**EXERCISE REQUIREMENTS:**
Every record must be transcribed in its entirety, apart from the images, which are to be omitted.

**PROVIDED DATA:**
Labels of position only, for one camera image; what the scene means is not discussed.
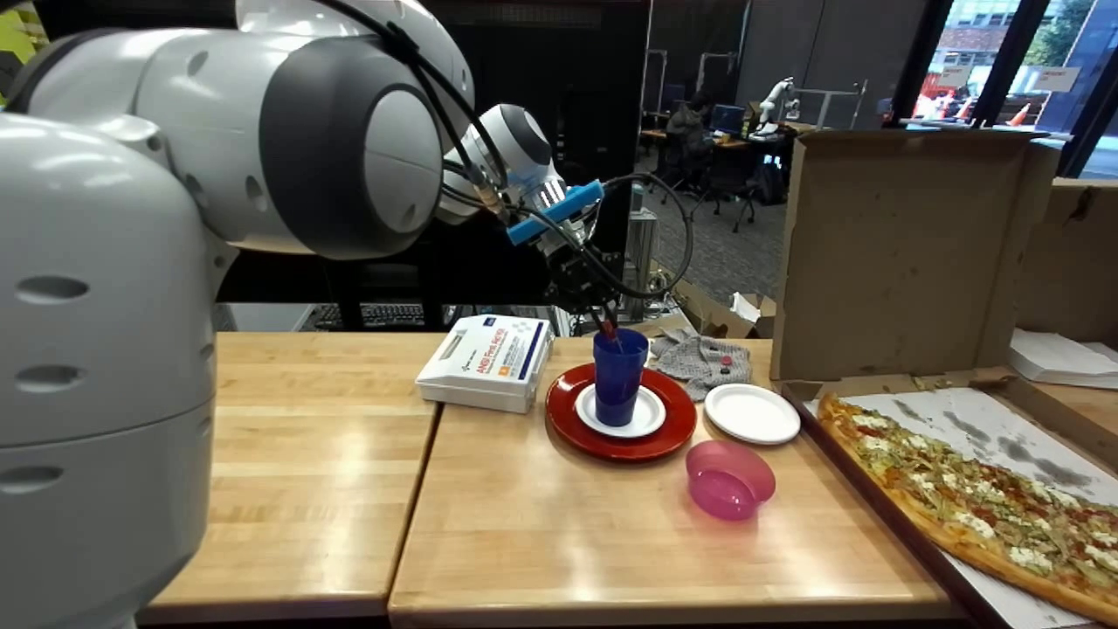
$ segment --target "window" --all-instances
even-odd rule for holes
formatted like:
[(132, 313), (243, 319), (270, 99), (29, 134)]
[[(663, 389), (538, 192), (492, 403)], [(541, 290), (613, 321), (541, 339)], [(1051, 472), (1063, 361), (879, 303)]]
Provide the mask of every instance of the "window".
[(1109, 123), (1106, 135), (1092, 144), (1092, 152), (1078, 179), (1118, 179), (1118, 129)]
[(999, 124), (1069, 134), (1084, 102), (1106, 59), (1109, 21), (1118, 4), (1106, 0), (1053, 0), (1022, 61), (1008, 84)]
[(1002, 49), (1007, 27), (989, 27), (1008, 21), (1016, 0), (999, 0), (999, 11), (989, 15), (989, 0), (953, 0), (936, 56), (918, 87), (913, 119), (915, 123), (971, 123), (971, 108), (985, 87), (994, 52)]

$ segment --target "chair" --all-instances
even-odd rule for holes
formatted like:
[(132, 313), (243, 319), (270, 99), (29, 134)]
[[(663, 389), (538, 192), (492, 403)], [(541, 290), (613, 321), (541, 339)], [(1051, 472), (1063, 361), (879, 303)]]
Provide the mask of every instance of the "chair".
[(723, 198), (740, 198), (746, 215), (744, 225), (759, 220), (759, 166), (766, 160), (766, 148), (761, 144), (733, 144), (733, 148), (710, 148), (703, 170), (698, 170), (698, 194), (712, 198), (712, 213), (723, 209)]

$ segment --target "pizza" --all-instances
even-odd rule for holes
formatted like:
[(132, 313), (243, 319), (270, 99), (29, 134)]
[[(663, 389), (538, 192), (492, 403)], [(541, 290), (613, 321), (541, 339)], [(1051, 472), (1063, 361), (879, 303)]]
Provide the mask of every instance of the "pizza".
[(959, 456), (839, 399), (821, 399), (818, 420), (931, 546), (1053, 607), (1118, 625), (1114, 508)]

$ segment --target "black cable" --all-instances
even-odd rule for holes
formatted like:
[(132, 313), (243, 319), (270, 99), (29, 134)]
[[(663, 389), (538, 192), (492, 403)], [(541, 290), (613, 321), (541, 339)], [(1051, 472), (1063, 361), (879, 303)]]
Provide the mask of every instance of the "black cable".
[(379, 35), (379, 49), (383, 49), (389, 56), (393, 56), (398, 61), (404, 61), (404, 66), (415, 72), (415, 79), (423, 84), (429, 106), (436, 108), (439, 124), (444, 124), (447, 135), (455, 141), (455, 151), (458, 151), (461, 163), (471, 166), (471, 170), (478, 170), (478, 166), (471, 163), (471, 156), (463, 152), (463, 148), (461, 148), (461, 141), (458, 141), (458, 129), (449, 124), (449, 114), (447, 114), (439, 93), (436, 93), (436, 91), (429, 87), (429, 79), (423, 75), (423, 72), (429, 72), (429, 75), (449, 93), (449, 102), (461, 108), (461, 114), (478, 129), (484, 151), (492, 152), (492, 163), (496, 163), (496, 174), (499, 174), (499, 190), (506, 184), (504, 152), (496, 151), (496, 144), (492, 144), (488, 129), (482, 124), (478, 112), (455, 91), (455, 84), (449, 84), (429, 59), (423, 59), (418, 46), (415, 46), (398, 24), (391, 24), (391, 21), (379, 24), (379, 21), (361, 15), (356, 6), (349, 6), (349, 4), (341, 4), (341, 0), (317, 0), (317, 4), (344, 15), (349, 21), (370, 27), (372, 35)]
[(461, 192), (461, 190), (444, 184), (439, 192), (444, 192), (447, 198), (461, 202), (461, 206), (482, 206), (475, 194), (467, 194), (467, 192)]
[(444, 160), (444, 170), (455, 170), (458, 179), (463, 179), (471, 184), (484, 184), (471, 166), (463, 166), (458, 160)]
[(606, 301), (599, 301), (596, 307), (599, 307), (603, 326), (606, 326), (603, 333), (606, 333), (606, 334), (619, 333), (619, 313), (606, 307)]
[(654, 184), (663, 184), (667, 198), (677, 206), (677, 213), (680, 213), (680, 220), (683, 220), (683, 260), (680, 260), (677, 272), (669, 277), (669, 282), (660, 285), (660, 290), (637, 290), (637, 285), (628, 285), (626, 278), (619, 278), (619, 277), (603, 266), (603, 260), (599, 260), (596, 253), (589, 253), (586, 244), (578, 244), (560, 220), (553, 220), (553, 215), (541, 213), (541, 209), (522, 209), (522, 206), (521, 206), (521, 209), (529, 213), (529, 215), (538, 215), (548, 229), (560, 229), (560, 236), (563, 236), (578, 260), (586, 260), (586, 263), (610, 282), (610, 290), (619, 290), (619, 293), (626, 293), (626, 296), (637, 296), (637, 301), (655, 301), (655, 296), (669, 293), (669, 290), (680, 282), (680, 277), (692, 270), (692, 242), (695, 242), (695, 234), (692, 234), (692, 213), (688, 213), (683, 202), (673, 194), (673, 190), (669, 190), (663, 179), (655, 179), (655, 174), (620, 174), (620, 179), (606, 179), (603, 184), (613, 190), (613, 184), (620, 184), (620, 181), (654, 181)]

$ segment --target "pink cup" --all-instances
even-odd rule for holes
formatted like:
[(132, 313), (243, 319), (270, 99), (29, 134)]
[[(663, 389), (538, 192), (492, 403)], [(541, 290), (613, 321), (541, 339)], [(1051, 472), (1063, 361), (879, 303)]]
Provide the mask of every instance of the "pink cup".
[(746, 519), (774, 491), (774, 480), (744, 442), (703, 440), (688, 451), (688, 491), (720, 519)]

**ANSWER:**
Labels of position only, for one camera image; what the scene means is not discussed.
$ segment --target "window" --all-instances
even-odd rule for holes
formatted like:
[(132, 313), (243, 319), (270, 99), (29, 134)]
[[(663, 389), (538, 192), (492, 403)], [(541, 290), (613, 321), (541, 339)], [(1051, 472), (1063, 361), (879, 303)]]
Provide the mask of every instance of the "window".
[(1109, 123), (1106, 135), (1092, 144), (1092, 152), (1078, 179), (1118, 179), (1118, 129)]
[(999, 124), (1069, 134), (1084, 102), (1106, 59), (1109, 21), (1118, 4), (1106, 0), (1053, 0), (1022, 61), (1008, 84)]
[(1002, 49), (1007, 27), (989, 27), (1008, 21), (1016, 0), (999, 0), (999, 11), (989, 15), (989, 0), (953, 0), (936, 56), (918, 87), (913, 119), (915, 123), (971, 123), (971, 108), (985, 87), (994, 52)]

$ segment --target "chair" --all-instances
even-odd rule for holes
formatted like:
[(132, 313), (243, 319), (270, 99), (29, 134)]
[[(663, 389), (538, 192), (492, 403)], [(541, 290), (613, 321), (541, 339)], [(1051, 472), (1063, 361), (879, 303)]]
Provide the mask of every instance of the "chair".
[(723, 198), (740, 198), (746, 215), (744, 225), (759, 220), (759, 166), (766, 160), (766, 148), (761, 144), (733, 144), (733, 148), (710, 148), (703, 170), (698, 170), (698, 194), (712, 198), (712, 213), (723, 209)]

$ segment --target "pizza" --all-instances
even-odd rule for holes
formatted like:
[(132, 313), (243, 319), (270, 99), (29, 134)]
[[(663, 389), (538, 192), (492, 403)], [(541, 290), (613, 321), (541, 339)], [(1051, 472), (1063, 361), (879, 303)]]
Provide the mask of every instance of the "pizza".
[(959, 456), (839, 399), (821, 399), (818, 420), (931, 546), (1053, 607), (1118, 625), (1114, 508)]

$ segment --target "black cable" --all-instances
even-odd rule for holes
formatted like:
[(132, 313), (243, 319), (270, 99), (29, 134)]
[[(663, 389), (538, 192), (492, 403)], [(541, 290), (613, 321), (541, 339)], [(1051, 472), (1063, 361), (879, 303)]]
Provide the mask of every instance of the "black cable".
[(379, 35), (379, 49), (383, 49), (389, 56), (393, 56), (398, 61), (404, 61), (404, 66), (415, 72), (415, 79), (423, 84), (429, 106), (436, 108), (439, 124), (444, 124), (447, 135), (455, 141), (455, 151), (458, 151), (461, 163), (471, 166), (471, 170), (478, 170), (478, 166), (471, 163), (471, 156), (463, 152), (463, 148), (461, 148), (461, 141), (458, 141), (458, 129), (449, 124), (449, 114), (447, 114), (439, 93), (436, 93), (436, 91), (429, 87), (429, 79), (423, 75), (423, 72), (429, 72), (429, 75), (449, 93), (449, 102), (461, 108), (461, 114), (478, 129), (484, 151), (492, 152), (492, 163), (496, 163), (496, 174), (499, 174), (499, 190), (506, 184), (504, 152), (496, 151), (496, 144), (492, 144), (488, 129), (482, 124), (478, 112), (455, 91), (455, 84), (449, 84), (429, 59), (423, 59), (418, 46), (415, 46), (398, 24), (391, 24), (391, 21), (379, 24), (379, 21), (361, 15), (356, 6), (349, 6), (349, 4), (341, 4), (341, 0), (317, 0), (317, 4), (344, 15), (349, 21), (370, 27), (372, 35)]
[(461, 192), (461, 190), (444, 184), (439, 192), (444, 192), (447, 198), (461, 202), (461, 206), (482, 206), (475, 194), (467, 194), (467, 192)]
[(444, 160), (444, 170), (455, 170), (458, 179), (463, 179), (471, 184), (484, 184), (471, 166), (463, 166), (458, 160)]
[(606, 301), (599, 301), (596, 307), (599, 307), (603, 326), (606, 326), (603, 333), (606, 333), (606, 334), (619, 333), (619, 313), (606, 307)]
[(654, 184), (663, 184), (667, 198), (677, 206), (677, 213), (680, 213), (680, 220), (683, 220), (683, 260), (680, 260), (677, 272), (669, 277), (669, 282), (660, 285), (660, 290), (637, 290), (637, 285), (628, 285), (626, 278), (619, 278), (619, 277), (603, 266), (603, 260), (599, 260), (596, 253), (589, 253), (586, 244), (578, 244), (560, 220), (553, 220), (553, 215), (541, 213), (541, 209), (522, 209), (522, 206), (521, 206), (521, 209), (529, 213), (529, 215), (538, 215), (548, 229), (560, 229), (560, 236), (563, 236), (578, 260), (586, 260), (586, 263), (610, 282), (610, 290), (619, 290), (619, 293), (626, 293), (626, 296), (637, 296), (637, 301), (655, 301), (655, 296), (669, 293), (669, 290), (680, 282), (680, 277), (692, 270), (692, 242), (695, 242), (695, 234), (692, 234), (692, 213), (688, 213), (683, 202), (673, 194), (673, 190), (669, 190), (663, 179), (655, 179), (655, 174), (620, 174), (620, 179), (606, 179), (603, 184), (613, 190), (613, 184), (620, 184), (620, 181), (654, 181)]

$ segment --target "pink cup" --all-instances
even-odd rule for holes
formatted like:
[(132, 313), (243, 319), (270, 99), (29, 134)]
[[(663, 389), (538, 192), (492, 403)], [(541, 290), (613, 321), (541, 339)], [(1051, 472), (1063, 361), (879, 303)]]
Provide the mask of every instance of the "pink cup".
[(746, 519), (774, 491), (774, 480), (744, 442), (703, 440), (688, 451), (688, 491), (720, 519)]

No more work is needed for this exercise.